Datalab proved to be a quick way to get an initial insight into the data set. It was simple to set up and connect to (although this is currently available only through the CLI). However, the interface in Datalab is fairly cut down in comparison to Jupyter and in particular the recent Jupyter Lab interface.
Real time traffic analysis using public data
In just 3 days, our skilled team of data experts and engineers built and showcased the power of GCP by analysing live and historic traffic congestion on a major road in the UK to predict delays to freight.
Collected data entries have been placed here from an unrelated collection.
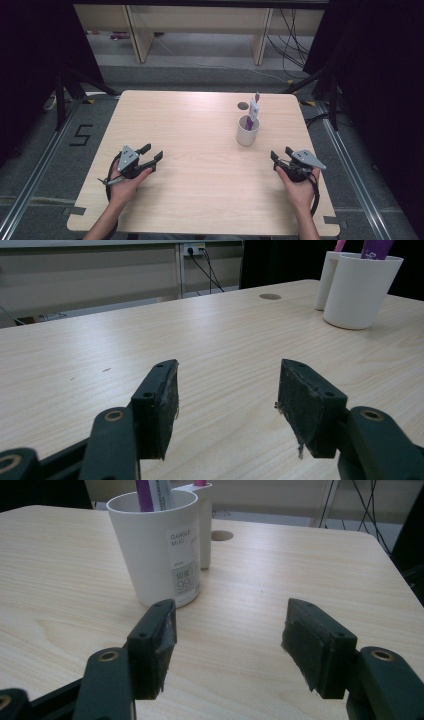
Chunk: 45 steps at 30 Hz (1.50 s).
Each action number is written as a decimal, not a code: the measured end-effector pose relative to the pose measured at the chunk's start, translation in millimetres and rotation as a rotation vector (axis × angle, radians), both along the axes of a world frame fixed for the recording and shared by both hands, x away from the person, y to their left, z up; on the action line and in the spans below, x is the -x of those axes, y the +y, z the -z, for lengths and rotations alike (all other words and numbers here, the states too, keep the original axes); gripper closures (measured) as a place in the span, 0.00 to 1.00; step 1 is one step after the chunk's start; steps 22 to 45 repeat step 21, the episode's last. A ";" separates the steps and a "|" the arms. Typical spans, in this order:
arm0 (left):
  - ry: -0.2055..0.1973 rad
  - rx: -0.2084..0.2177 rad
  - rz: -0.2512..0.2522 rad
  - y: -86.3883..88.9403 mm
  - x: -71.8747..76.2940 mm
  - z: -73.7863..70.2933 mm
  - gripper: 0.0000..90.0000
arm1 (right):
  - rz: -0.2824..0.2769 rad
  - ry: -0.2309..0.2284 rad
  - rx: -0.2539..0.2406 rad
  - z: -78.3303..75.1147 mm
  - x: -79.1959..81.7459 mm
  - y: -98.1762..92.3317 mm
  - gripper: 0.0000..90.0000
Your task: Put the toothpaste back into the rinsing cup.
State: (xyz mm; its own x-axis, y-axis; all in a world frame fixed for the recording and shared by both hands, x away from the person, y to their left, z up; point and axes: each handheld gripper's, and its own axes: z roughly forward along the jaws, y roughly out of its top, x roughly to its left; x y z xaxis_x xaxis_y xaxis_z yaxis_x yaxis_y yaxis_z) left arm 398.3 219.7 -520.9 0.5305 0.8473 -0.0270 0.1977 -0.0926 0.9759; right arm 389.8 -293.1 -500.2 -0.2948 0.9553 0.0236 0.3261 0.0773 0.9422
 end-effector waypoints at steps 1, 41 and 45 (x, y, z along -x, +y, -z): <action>-0.009 0.007 0.002 -0.3 -1.0 1.0 0.46 | -0.003 0.017 -0.010 0.5 0.7 0.8 0.43; 0.001 -0.006 -0.002 -0.8 -0.9 1.7 0.45 | -0.004 -0.019 0.007 13.1 1.5 8.5 0.43; 0.001 -0.006 -0.002 -0.8 -0.9 1.7 0.45 | -0.004 -0.019 0.007 13.1 1.5 8.5 0.43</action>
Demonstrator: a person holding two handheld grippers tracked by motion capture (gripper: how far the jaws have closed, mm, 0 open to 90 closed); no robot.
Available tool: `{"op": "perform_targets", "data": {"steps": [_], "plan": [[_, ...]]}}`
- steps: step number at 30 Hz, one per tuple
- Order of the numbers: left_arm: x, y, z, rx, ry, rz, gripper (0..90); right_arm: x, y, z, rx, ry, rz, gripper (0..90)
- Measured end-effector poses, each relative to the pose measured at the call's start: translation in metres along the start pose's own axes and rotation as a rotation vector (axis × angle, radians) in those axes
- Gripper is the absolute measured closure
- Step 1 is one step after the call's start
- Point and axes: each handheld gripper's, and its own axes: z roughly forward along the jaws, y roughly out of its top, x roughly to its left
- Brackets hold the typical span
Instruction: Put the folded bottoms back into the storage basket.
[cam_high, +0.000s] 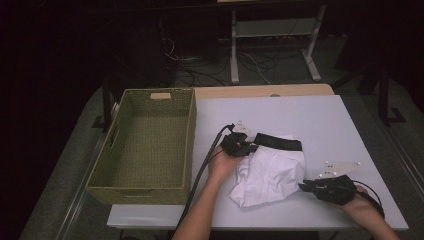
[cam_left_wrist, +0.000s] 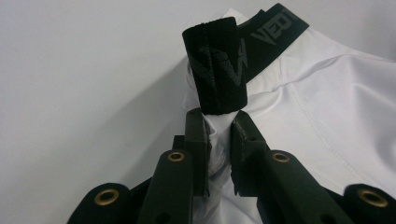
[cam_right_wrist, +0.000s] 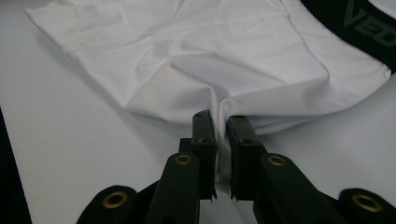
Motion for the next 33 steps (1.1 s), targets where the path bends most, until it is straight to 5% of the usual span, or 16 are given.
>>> {"op": "perform_targets", "data": {"steps": [14, 33], "plan": [[-0.005, 0.021, -0.012, -0.003, -0.056, 0.01, 78.3, -0.005, 0.038, -0.003, -0.139, 0.02, -0.011, 81.5], [-0.019, 0.061, -0.037, -0.016, -0.078, 0.058, 78.5, -0.008, 0.082, -0.012, -0.267, 0.056, -0.033, 81.5]]}}
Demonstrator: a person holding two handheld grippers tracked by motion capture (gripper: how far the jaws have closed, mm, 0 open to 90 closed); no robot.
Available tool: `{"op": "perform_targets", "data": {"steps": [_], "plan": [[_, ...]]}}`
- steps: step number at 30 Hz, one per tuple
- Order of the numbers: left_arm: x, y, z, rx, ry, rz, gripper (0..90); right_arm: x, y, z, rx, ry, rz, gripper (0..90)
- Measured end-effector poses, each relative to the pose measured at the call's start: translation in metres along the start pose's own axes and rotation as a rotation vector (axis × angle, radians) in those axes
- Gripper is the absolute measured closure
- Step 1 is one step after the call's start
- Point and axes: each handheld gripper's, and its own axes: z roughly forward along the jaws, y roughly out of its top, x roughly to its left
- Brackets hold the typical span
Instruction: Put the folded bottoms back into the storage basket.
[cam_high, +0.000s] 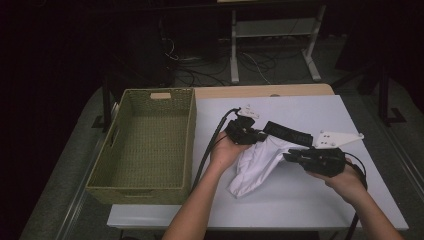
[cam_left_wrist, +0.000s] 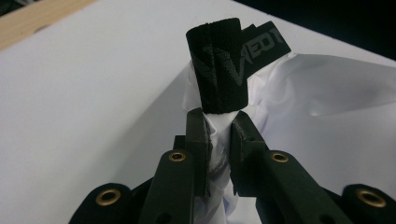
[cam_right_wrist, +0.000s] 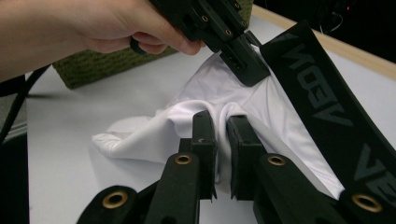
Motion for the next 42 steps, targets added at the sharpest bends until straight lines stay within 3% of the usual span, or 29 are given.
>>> {"op": "perform_targets", "data": {"steps": [16, 20, 32, 42], "plan": [[-0.003, 0.046, -0.04, -0.02, 0.011, 0.027, 78.7, -0.003, 0.049, -0.006, -0.064, -0.007, -0.052, 81.5], [-0.002, 0.055, -0.053, -0.045, 0.014, 0.006, 78.7, -0.006, 0.069, -0.009, -0.074, -0.011, -0.072, 81.5], [-0.007, 0.083, -0.086, -0.052, 0.055, 0.03, 78.6, -0.006, 0.104, -0.011, -0.098, 0.004, -0.104, 81.5], [0.0, 0.085, -0.121, -0.066, 0.088, 0.03, 78.6, 0.001, 0.135, -0.002, -0.109, 0.034, -0.138, 81.5]]}}
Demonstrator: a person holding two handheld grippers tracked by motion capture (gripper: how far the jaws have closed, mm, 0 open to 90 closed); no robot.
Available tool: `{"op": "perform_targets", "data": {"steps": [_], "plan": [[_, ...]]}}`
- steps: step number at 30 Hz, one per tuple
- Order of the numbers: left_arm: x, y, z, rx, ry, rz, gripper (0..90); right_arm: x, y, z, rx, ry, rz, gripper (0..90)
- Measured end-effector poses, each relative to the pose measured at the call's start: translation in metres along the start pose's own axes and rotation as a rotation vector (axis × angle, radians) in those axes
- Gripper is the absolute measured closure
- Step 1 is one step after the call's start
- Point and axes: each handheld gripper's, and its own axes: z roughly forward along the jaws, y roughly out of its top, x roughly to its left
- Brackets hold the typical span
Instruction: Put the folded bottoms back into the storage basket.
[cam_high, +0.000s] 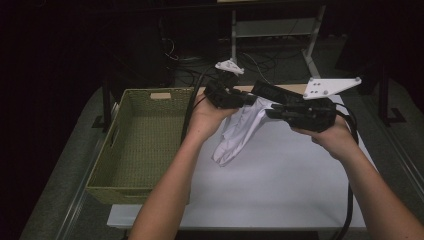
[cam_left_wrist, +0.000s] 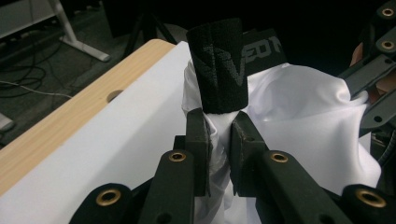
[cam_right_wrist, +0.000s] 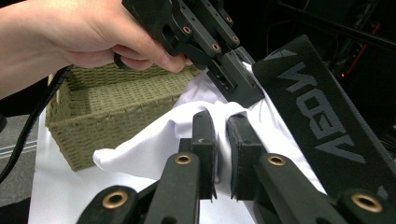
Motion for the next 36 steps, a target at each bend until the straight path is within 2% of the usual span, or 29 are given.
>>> {"op": "perform_targets", "data": {"steps": [9, 21, 29, 36], "plan": [[0.024, -0.014, -0.034, -0.025, 0.012, -0.017, 78.6, 0.005, 0.021, 0.028, -0.006, 0.035, -0.014, 81.5], [0.055, -0.041, -0.077, -0.058, 0.035, -0.057, 78.6, 0.018, 0.05, 0.072, 0.011, 0.066, -0.045, 81.5], [0.072, -0.058, -0.103, -0.079, 0.052, -0.085, 78.6, 0.028, 0.065, 0.099, 0.01, 0.094, -0.058, 81.5], [0.082, -0.065, -0.129, -0.098, 0.082, -0.096, 78.6, 0.038, 0.081, 0.114, 0.013, 0.113, -0.079, 81.5]]}}
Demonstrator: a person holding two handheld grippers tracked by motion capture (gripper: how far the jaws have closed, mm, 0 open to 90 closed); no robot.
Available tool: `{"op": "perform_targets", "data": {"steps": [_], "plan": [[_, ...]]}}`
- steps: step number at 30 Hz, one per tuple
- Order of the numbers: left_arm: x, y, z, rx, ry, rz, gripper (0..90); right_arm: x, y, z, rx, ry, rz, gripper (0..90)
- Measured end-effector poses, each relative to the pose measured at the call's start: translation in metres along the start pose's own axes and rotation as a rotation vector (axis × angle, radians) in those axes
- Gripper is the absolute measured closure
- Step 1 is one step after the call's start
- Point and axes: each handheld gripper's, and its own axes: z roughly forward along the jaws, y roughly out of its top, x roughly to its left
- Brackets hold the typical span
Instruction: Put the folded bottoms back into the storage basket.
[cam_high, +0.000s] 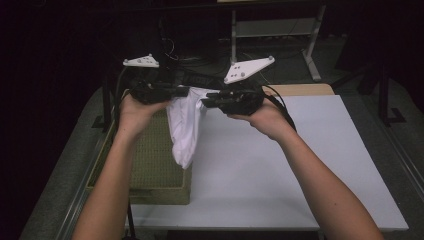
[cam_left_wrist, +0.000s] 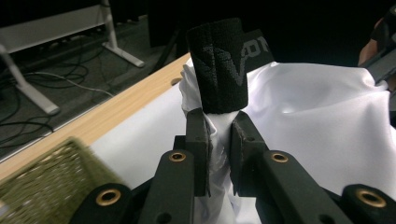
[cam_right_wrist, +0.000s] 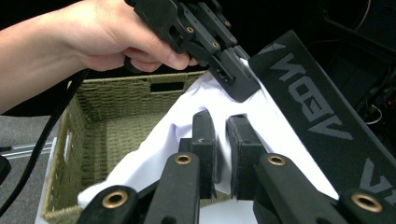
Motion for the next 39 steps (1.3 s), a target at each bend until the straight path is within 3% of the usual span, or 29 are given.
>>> {"op": "perform_targets", "data": {"steps": [9, 25, 39], "plan": [[0.014, -0.013, -0.027, 0.005, 0.054, -0.012, 78.6, 0.013, 0.014, 0.031, 0.014, 0.031, -0.027, 81.5], [0.054, -0.066, -0.061, 0.052, 0.179, -0.086, 78.5, 0.033, 0.005, 0.108, 0.051, 0.115, -0.014, 81.5], [0.074, -0.099, -0.054, 0.095, 0.252, -0.122, 78.5, 0.041, -0.019, 0.144, 0.133, 0.141, 0.003, 81.4]]}}
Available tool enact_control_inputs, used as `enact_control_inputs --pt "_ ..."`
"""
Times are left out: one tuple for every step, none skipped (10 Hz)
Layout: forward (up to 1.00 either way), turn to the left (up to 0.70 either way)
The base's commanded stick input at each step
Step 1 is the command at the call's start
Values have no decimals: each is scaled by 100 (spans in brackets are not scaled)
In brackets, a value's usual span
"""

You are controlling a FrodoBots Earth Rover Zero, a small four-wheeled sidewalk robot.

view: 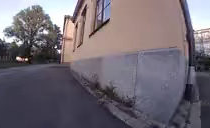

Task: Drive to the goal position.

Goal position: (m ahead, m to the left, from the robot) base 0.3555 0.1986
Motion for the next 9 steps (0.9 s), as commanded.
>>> enact_control_inputs --pt "100 27" --pt "100 27" --pt "100 27" --pt "100 27" --pt "100 27" --pt "100 27" --pt "100 27" --pt "10 3" --pt "0 0"
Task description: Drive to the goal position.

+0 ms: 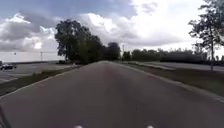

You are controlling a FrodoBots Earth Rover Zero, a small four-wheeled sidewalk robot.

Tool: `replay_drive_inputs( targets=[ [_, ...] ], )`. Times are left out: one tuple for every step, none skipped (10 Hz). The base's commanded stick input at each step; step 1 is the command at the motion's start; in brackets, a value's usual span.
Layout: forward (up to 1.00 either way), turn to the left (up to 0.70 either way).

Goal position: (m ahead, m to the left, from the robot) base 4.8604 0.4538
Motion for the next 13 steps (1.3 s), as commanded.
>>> replay_drive_inputs(
  targets=[
    [0.7, -0.1],
    [0.7, -0.28],
    [0.7, -0.11],
    [0.7, 0.0],
    [0.7, 0.0],
    [0.7, 0.0],
    [0.7, 0.0],
    [0.7, 0.0],
    [0.7, 0.0],
    [0.7, 0.0],
    [0.7, 0.0],
    [0.7, 0.0],
    [0.7, 0.0]
  ],
)
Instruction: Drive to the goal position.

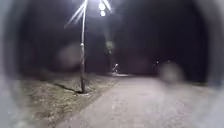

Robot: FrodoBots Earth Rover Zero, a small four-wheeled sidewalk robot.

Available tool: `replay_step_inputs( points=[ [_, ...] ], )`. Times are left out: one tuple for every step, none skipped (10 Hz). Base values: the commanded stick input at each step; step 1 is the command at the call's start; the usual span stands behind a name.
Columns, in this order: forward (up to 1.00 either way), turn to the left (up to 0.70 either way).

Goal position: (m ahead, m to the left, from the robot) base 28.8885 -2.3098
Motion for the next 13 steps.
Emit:
replay_step_inputs(
  points=[
    [0.91,-0.08],
    [0.9,-0.14],
    [0.9,-0.19],
    [0.9,-0.11],
    [0.9,-0.01],
    [0.9,-0.05],
    [0.9,-0.14],
    [0.9,-0.23],
    [0.9,-0.19],
    [0.9,-0.07],
    [0.9,-0.01],
    [0.93,0.0],
    [1.0,0.0]
  ],
)
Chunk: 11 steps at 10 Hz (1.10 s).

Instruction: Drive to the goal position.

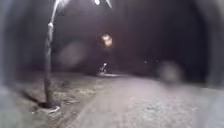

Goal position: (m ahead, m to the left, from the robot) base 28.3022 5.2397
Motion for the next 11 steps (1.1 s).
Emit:
replay_step_inputs(
  points=[
    [1.0,0.0],
    [1.0,0.0],
    [1.0,0.0],
    [1.0,0.0],
    [1.0,0.0],
    [1.0,0.0],
    [1.0,0.0],
    [1.0,0.0],
    [1.0,0.0],
    [1.0,0.0],
    [1.0,0.02]
  ],
)
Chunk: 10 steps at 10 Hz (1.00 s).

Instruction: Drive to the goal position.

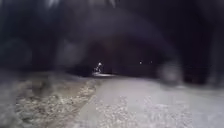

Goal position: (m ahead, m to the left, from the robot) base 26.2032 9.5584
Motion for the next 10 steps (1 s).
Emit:
replay_step_inputs(
  points=[
    [1.0,0.02],
    [1.0,0.02],
    [1.0,0.02],
    [1.0,0.03],
    [1.0,0.04],
    [1.0,0.04],
    [1.0,0.04],
    [1.0,0.04],
    [1.0,0.04],
    [1.0,0.04]
  ],
)
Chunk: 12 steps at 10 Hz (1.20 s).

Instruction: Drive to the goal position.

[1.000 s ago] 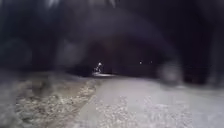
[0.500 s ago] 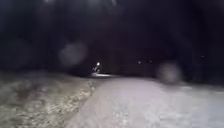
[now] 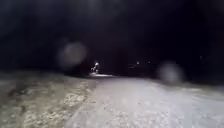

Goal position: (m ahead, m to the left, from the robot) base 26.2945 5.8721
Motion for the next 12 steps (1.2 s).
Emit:
replay_step_inputs(
  points=[
    [1.0,0.04],
    [1.0,0.04],
    [1.0,0.13],
    [1.0,0.09],
    [1.0,0.03],
    [1.0,0.03],
    [1.0,0.03],
    [1.0,0.03],
    [1.0,0.03],
    [1.0,0.03],
    [1.0,0.04],
    [1.0,0.06]
  ],
)
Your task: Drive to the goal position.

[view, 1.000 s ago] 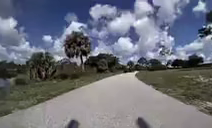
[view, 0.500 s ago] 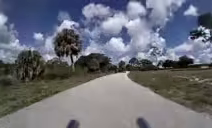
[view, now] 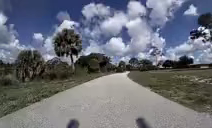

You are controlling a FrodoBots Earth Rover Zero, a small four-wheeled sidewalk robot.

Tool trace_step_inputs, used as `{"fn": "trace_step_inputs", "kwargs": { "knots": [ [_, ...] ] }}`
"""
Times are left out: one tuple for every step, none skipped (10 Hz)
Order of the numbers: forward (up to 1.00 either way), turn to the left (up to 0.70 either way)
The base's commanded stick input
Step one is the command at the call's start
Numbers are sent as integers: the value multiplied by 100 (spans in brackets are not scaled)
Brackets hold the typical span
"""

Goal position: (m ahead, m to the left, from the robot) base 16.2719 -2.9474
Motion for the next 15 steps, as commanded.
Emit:
{"fn": "trace_step_inputs", "kwargs": {
  "knots": [
    [85,0],
    [85,0],
    [85,0],
    [85,0],
    [85,0],
    [85,0],
    [85,0],
    [85,0],
    [85,0],
    [85,-15],
    [85,-7],
    [85,0],
    [85,0],
    [85,0],
    [85,0]
  ]
}}
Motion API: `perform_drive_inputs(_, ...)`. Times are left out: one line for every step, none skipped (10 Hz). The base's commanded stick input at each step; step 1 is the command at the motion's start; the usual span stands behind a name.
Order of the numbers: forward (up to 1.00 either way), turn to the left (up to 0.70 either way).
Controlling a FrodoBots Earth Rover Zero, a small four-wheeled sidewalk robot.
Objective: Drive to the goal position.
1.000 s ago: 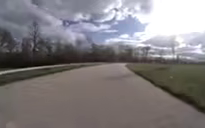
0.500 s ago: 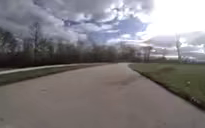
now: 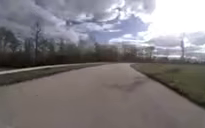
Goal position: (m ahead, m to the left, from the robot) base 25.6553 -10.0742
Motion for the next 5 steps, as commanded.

Using simple data visualisation tools the team were able to set rules to predict whether connecting freight should be delayed or not.
By making use of GCP’s data technologies we were able to quickly prototype this demo. A benefit of of the GCP platform is that is leverages a lot of existing open source tooling, such as Jupyter and Airflow. This provides familiarity and makes it very easy to get up and running. However, we’d expect to use slightly different technologies than the ones outlined here to achieve the same results in a production system. We would most likely take the time to fully leverage Composer to orchestrate this data workflow and switch to a streaming pipeline with Dataflow rather than relying on a scheduled Dataprep job.